I think game companies that ask that older titles not be given away by sites like the Underdogs are within their rights, but I don't think anyone downloading the original System Shock is doing EA any financial harm.Originally Posted by asspennies
In fact, I'd think it would be a smart move for EA to allow it to be downloaded for free. It might increase sales of System Shock 2.
Actually, the CD version has a 640x480 mode. The only downside is that you can't reconfigure the controls, a shortcoming that Warren Spector himself lamented. Shock 1 is great, as is Shock 2 in a completely different way. It's sort of like the difference between Aliens 2 and Alien.
On abandonware, I'm all for it with the caveat that it's only truly abandonware if the developer or publisher is no longer making money off of it. It's a fine line to toe, but Shock 1 is no longer obtainable through retail channels.
- Alan
Cyberspace.
That alone was reason enough not to play the game. My memory is as fuzzy as the graphics on what else I didn't care for - but the word cyberspace sticks out.
Chet
>On abandonware, I'm all for it with the caveat that it's only truly abandonware if the developer or publisher is no longer making money off of it.
Abandonware is a misleading term since, of course, a company can never "abandon" a copyright. No one ever has the right to use a copyrighted product without the permission of the copyright owner. That said, as others have stated, it's difficult to see how a copyright owner is damaged when the product is no longer, and likely never to be again, commercially avaiable.
Stefan
Fantastic game, Desslock. I got SS when it first came out and was amazed at how intricate it was. Perhaps I became jaded as I grew older, but SS2 didn't have quite the pizzazz for me. Although SS2 was a good game, it seemed to have a bit less passion in it -- for lack of a better word. But as I said, I'm older now, and probably a bit more cynical. :-)
Jason, I think you would be doing yourself a great deed by downloading the game and playing it in all of its 640x480 glory, as Alan stated. Without bias (and it's hard not to be biased for Shock1!), it really was ahead of it's time, both on a technological and gameplay standpoint.

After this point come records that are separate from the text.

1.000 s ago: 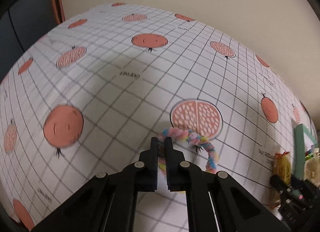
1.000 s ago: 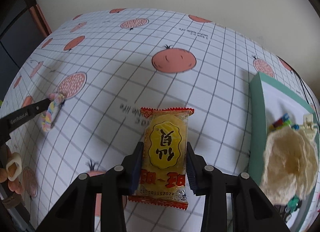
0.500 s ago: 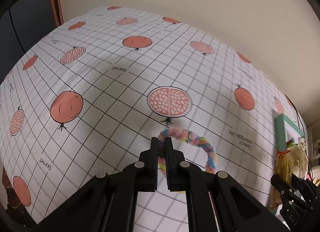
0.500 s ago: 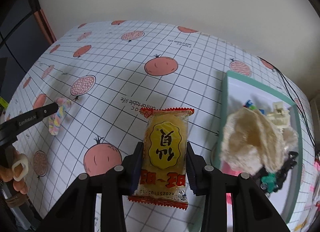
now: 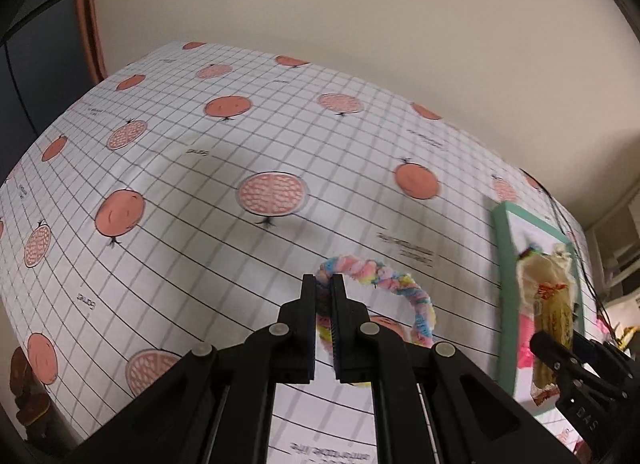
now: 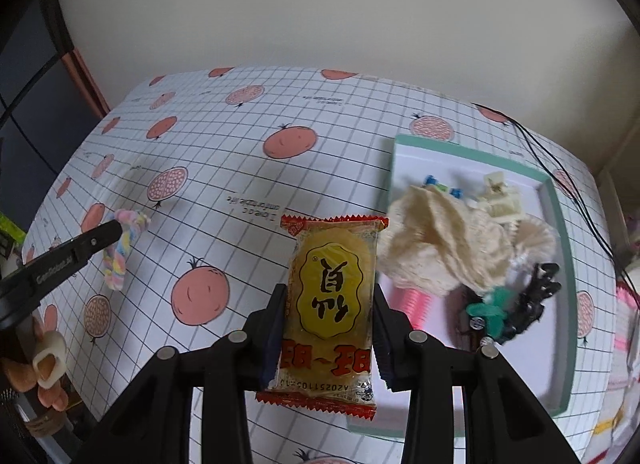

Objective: Organize objects
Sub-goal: 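Carry the bracelet and yellow snack into the tray with both tools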

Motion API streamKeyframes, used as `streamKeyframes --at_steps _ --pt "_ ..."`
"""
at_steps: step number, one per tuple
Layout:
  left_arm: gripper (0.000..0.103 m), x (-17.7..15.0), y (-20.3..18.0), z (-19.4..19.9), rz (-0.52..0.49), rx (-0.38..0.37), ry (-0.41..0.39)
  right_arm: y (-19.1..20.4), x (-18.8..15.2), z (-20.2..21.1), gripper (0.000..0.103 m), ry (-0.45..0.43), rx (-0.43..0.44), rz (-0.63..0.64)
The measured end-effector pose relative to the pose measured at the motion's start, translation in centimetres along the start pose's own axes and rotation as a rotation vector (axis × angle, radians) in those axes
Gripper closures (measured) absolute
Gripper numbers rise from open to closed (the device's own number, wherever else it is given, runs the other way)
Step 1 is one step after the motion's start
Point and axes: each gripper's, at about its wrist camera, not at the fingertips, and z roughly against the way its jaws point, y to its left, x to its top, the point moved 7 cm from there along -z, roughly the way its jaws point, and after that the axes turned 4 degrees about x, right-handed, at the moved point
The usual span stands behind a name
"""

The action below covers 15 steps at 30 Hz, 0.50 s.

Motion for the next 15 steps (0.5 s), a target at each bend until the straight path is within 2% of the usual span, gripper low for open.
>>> streamKeyframes --at_steps 10,15 --pt "0.097 -1.6 -6.0 1.6 -0.084 -0.074 -0.017 -5.4 -1.4 1.5 0.063 -0.004 -0.025 -0.102" --pt "0.097 -2.6 -10.0 2.0 -0.164 -0.093 -0.024 -8.9 -2.0 2.0 0.063 -0.005 -0.05 -0.164"
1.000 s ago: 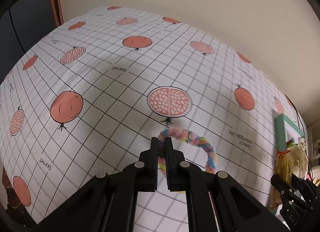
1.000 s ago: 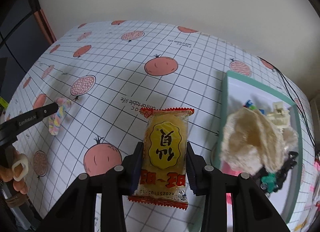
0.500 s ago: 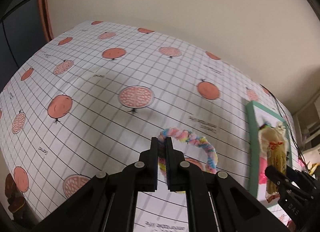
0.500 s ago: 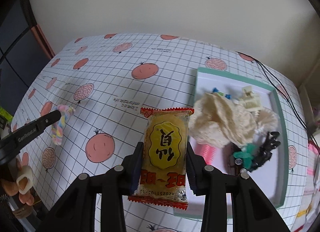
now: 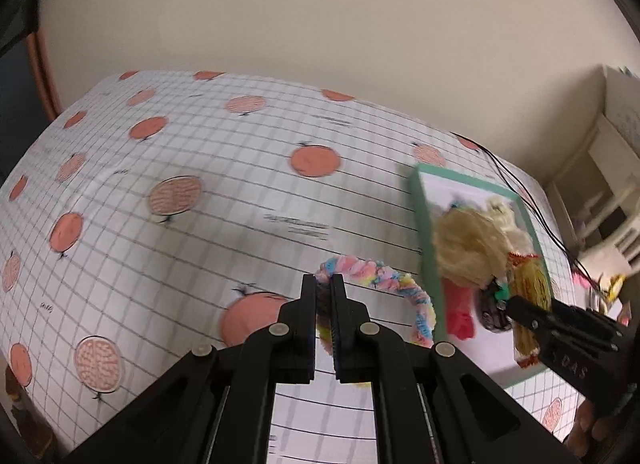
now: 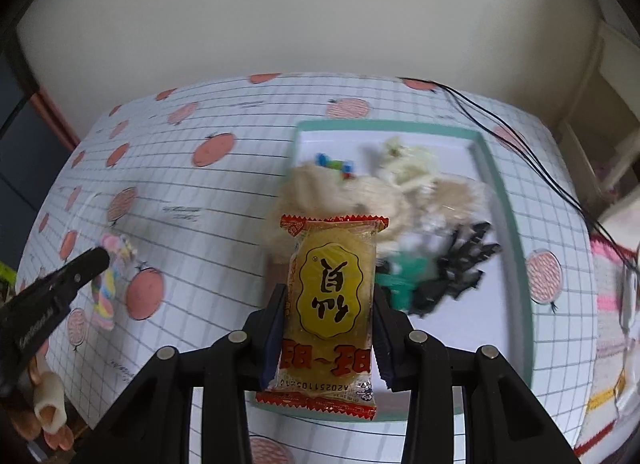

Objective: Organize objects
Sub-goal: 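Carry the bracelet and yellow snack into the tray with both tools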

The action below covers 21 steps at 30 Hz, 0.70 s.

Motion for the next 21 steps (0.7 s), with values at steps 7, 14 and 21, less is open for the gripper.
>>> streamKeyframes --at_steps 7,14,21 --pt "0.097 -1.2 -5.5 0.2 -0.1 -0.052 0.0 -5.4 -0.9 0.3 0.063 0.006 -0.054 -0.082" --pt "0.097 -3.3 -9.9 -0.8 -0.164 -0.102 0.035 -9.6 -2.4 0.1 0.062 0.029 -0.109 -0.147" --pt "0.097 -4.5 -12.7 -2.1 -0.229 -0.096 0.045 -10.6 -2.8 -0.4 0.062 0.037 -0.103 -0.173"
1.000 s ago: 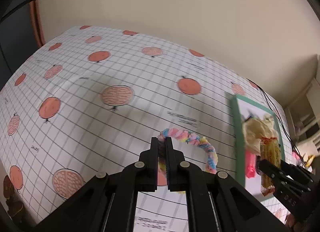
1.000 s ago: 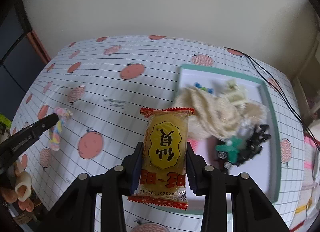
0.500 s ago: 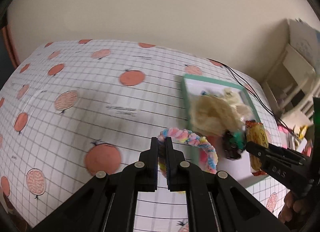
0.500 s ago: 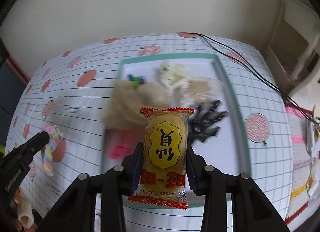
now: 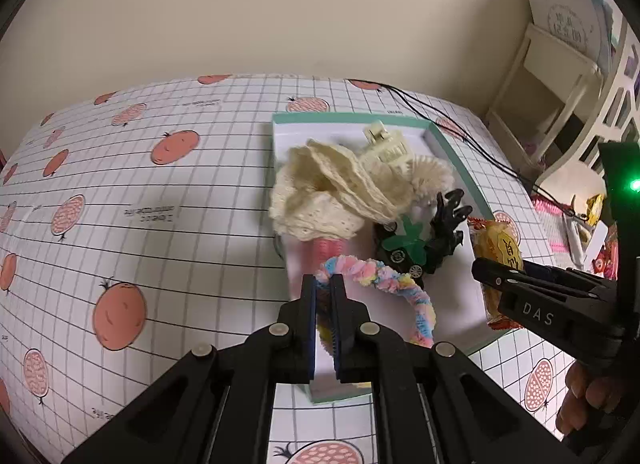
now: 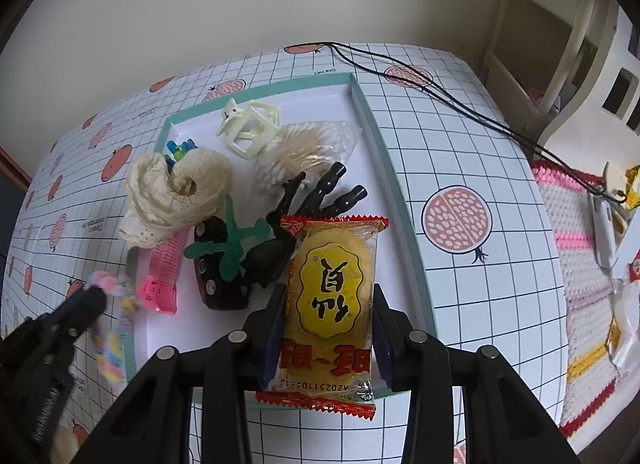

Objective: Organize objects
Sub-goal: 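Carry the bracelet and yellow snack into the tray with both tools, then open both tools to release the bracelet and snack in the tray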

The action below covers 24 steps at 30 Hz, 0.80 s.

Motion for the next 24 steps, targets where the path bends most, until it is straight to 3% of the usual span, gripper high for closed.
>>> streamKeyframes --at_steps 5,10,21,24 --pt "0.096 -0.2 -1.3 -1.0 -0.02 -0.002 0.01 0.5 0.1 -0.1 0.061 -0.009 0.01 0.01" --pt "0.095 -0.3 -1.9 -1.1 -0.049 -0.011 0.013 0.6 0.1 0.0 0.046 -0.031 0.022 0.01" --pt "0.093 0.5 0.4 0.0 0.03 -0.036 -0.009 1.1 0.0 0.4 0.045 -0.046 0.024 0.032" --pt "0.086 0.7 1.6 0.1 0.077 -0.021 -0.015 1.3 0.0 0.4 0.045 -0.052 0.027 0.039"
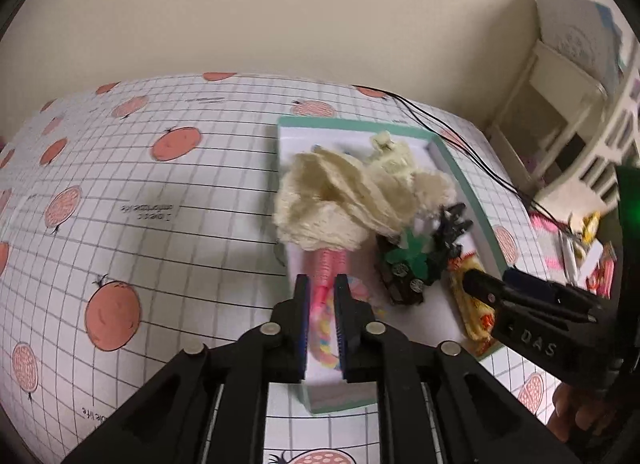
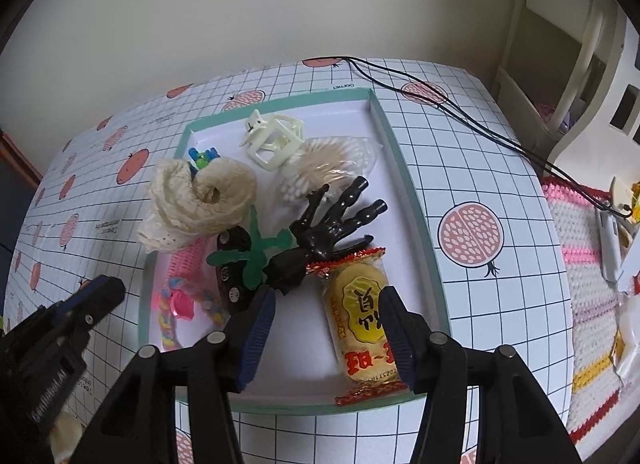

Chet, the cyberspace parts of the game were so darn innovative, I can't believe you didn't like it! However, even if it was not to your liking, I really think the rest of the game (as cyberspace can be less than 5% of your gameplay in Shock1) is far and away different than C-Space. Give it a shot, yeah? ;)
Shock 2 had some terrifying moments (those damn monkeys, for one), but I just got frustated fast.
The weapons modeling sucked beyond compare. If the military today can make a rifle that can fire thousands and thousands without breaking (okay, it might jam, but you can clear that in about 5 seconds. but the rifle won't break outright), i can't believe the assault rifles in system shock 2 are so friggin' fragile. You sneeze on the damn thing and it's worthless. You fire 20 rounds and it goes from brand new to totally worn out.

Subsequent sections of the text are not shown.